How Target Used Data Analytics to Predict Pregnancies

December 6, 2016

As crazy as that title may seem, the case study is absolutely true. Using big data and predictive analytics can tell a frighteningly accurate story. This Target story may be something you've seen or read over the years online or in Charles Duhigg's book on The Power of Habit but it's worth recapping. It was also featured in the New York Times and passed along to me by a colleague years ago. Either way, the story is pretty fascinating, so I am going to recap it here for you. For some readers new to the data analytics or market research field, this example displays the power of big data and how it is used to profile customers and predict purchase behavior.

 

 

 

Whether you know it or not, you as a shopper are sharing highly detailed buying patterns with retailers as you shop on a daily basis. You unknowingly (or knowingly if you work in this field) provide this data through customer IDs tied to personally identifiable information (PII) such as credit cards, emails, and loyalty card numbers. These national and global retailers are spending lots of time analyzing your data to determine how to sell you even more.
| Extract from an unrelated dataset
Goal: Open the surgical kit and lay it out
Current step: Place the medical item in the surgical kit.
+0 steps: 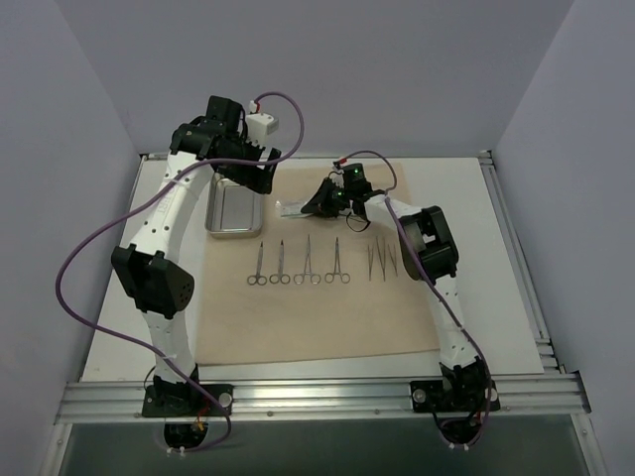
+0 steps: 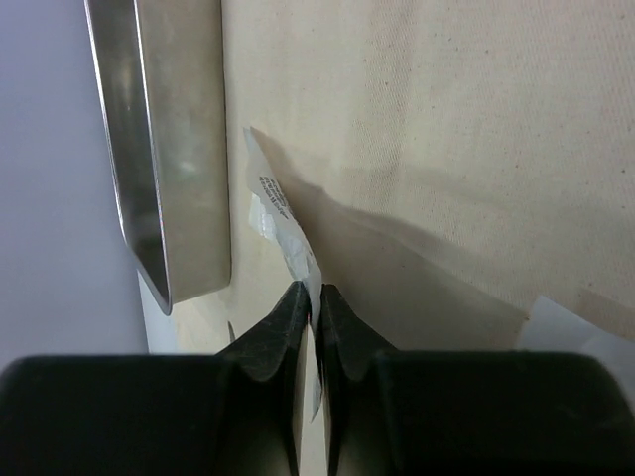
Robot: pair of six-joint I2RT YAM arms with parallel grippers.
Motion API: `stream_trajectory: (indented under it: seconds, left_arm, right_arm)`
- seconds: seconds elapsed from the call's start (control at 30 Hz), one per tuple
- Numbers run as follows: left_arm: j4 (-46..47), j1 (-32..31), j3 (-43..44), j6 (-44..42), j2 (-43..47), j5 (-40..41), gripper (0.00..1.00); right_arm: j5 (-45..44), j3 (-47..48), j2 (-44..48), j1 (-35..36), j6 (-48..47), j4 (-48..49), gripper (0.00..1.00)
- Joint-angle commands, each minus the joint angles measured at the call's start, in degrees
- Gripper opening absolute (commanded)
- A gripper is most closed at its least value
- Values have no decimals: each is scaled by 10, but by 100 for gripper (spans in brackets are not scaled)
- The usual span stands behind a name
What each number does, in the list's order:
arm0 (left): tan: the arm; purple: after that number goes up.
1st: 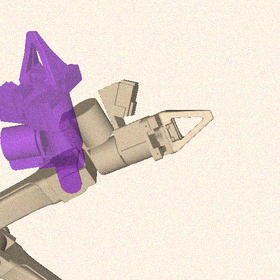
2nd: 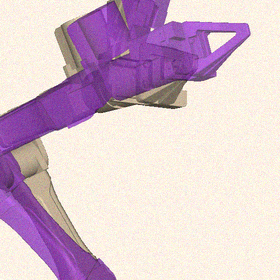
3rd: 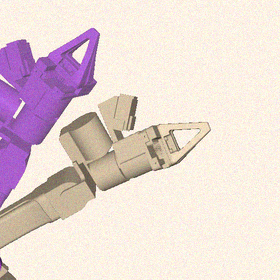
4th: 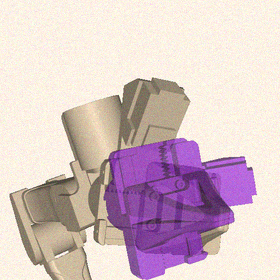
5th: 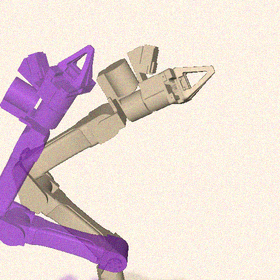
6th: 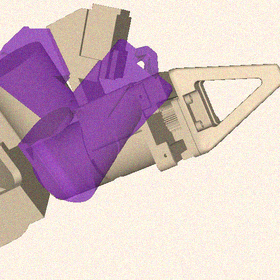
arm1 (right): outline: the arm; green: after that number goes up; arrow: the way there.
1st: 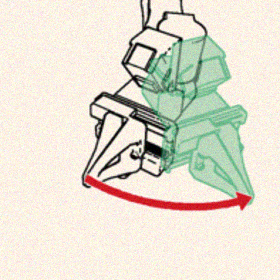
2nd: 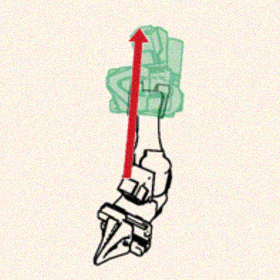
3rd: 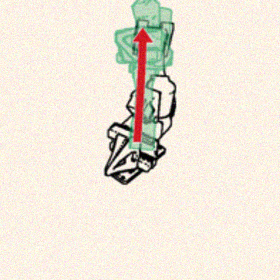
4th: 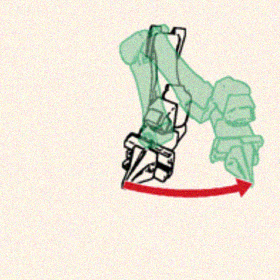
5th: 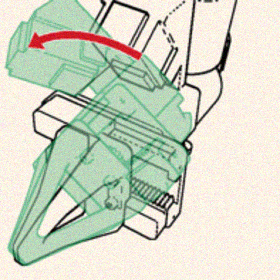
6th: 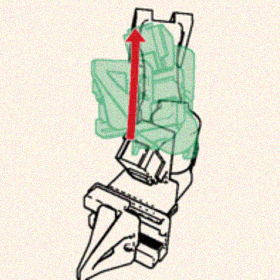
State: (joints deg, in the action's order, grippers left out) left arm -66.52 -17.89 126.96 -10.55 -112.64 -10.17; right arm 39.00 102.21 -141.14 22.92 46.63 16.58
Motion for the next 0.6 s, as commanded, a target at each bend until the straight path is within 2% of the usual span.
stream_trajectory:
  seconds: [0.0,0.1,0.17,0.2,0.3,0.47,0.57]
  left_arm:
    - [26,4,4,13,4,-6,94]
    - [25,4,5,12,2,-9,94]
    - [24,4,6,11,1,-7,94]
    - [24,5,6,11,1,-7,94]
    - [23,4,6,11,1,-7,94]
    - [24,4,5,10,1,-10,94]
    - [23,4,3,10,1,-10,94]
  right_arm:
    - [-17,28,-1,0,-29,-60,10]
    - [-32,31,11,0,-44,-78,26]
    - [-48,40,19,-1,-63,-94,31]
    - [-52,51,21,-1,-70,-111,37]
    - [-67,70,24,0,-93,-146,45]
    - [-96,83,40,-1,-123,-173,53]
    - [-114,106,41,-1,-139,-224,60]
A popular example would be Target's statistician Andrew Pole using PII to notice women on baby registries buying large quantities of unscented lotion a the beginning of their second trimester. The data also showed sometime in the first 20 weeks women purchased large amounts of calcium, magnesium, and zinc. Using all of this shopping behavior data, Pole could then assign a pregnancy prediction score to customers based on the purchase and purchase volume of about 25 different products in-store, regardless of baby registries.

 

The story that garnered national attention began with an irritated father entering a Target in Minneapolis talking to the store manager, complaining about the store sending his daughter a sale booklet for baby clothes, cribs, and diapers even though she is still in high school. Shocked and surprised the store manager apologized, yet received a call from the same father weeks later to find out the father had a talk with his daughter and discovered she was indeed pregnant. Target knew this (based on their pregnancy prediction score) before she even told her mother and father.

 

Over time, the Target advertising team learned to find out consumers get really freaked out if the store knows them too well, especially intimate details such as being pregnant. The marketing department understood they needed to mix these targeted advertisements in with others to lessen the "creep factor." So now that same pregnant customer sees ads in their sales booklet for not only diapers and cribs but also other foods, household items, lawn care items, and clothes. The mix and match still allows for proper targeting but it's not as direct.

 

 

This story is a quick example of how data analytics and product segmentation is used to predict behavior. It's not enough to just collect this data from a variety of sources as an analyst. Finding ways to tie databases together and spending the time to fully examine the data to identify trends and commonalities is the key to generating these types of insights. Make sure your company is not only "data heavy" but also "insight heavy."

 

Drive Research is a market research firm in Syracuse, NY who uses predictive analytics and models to test the feasibility of success of campaigns, new products, and new services. Questions about how we can help? Contact us at info@driveresearch.com or by calling 315-303-2040.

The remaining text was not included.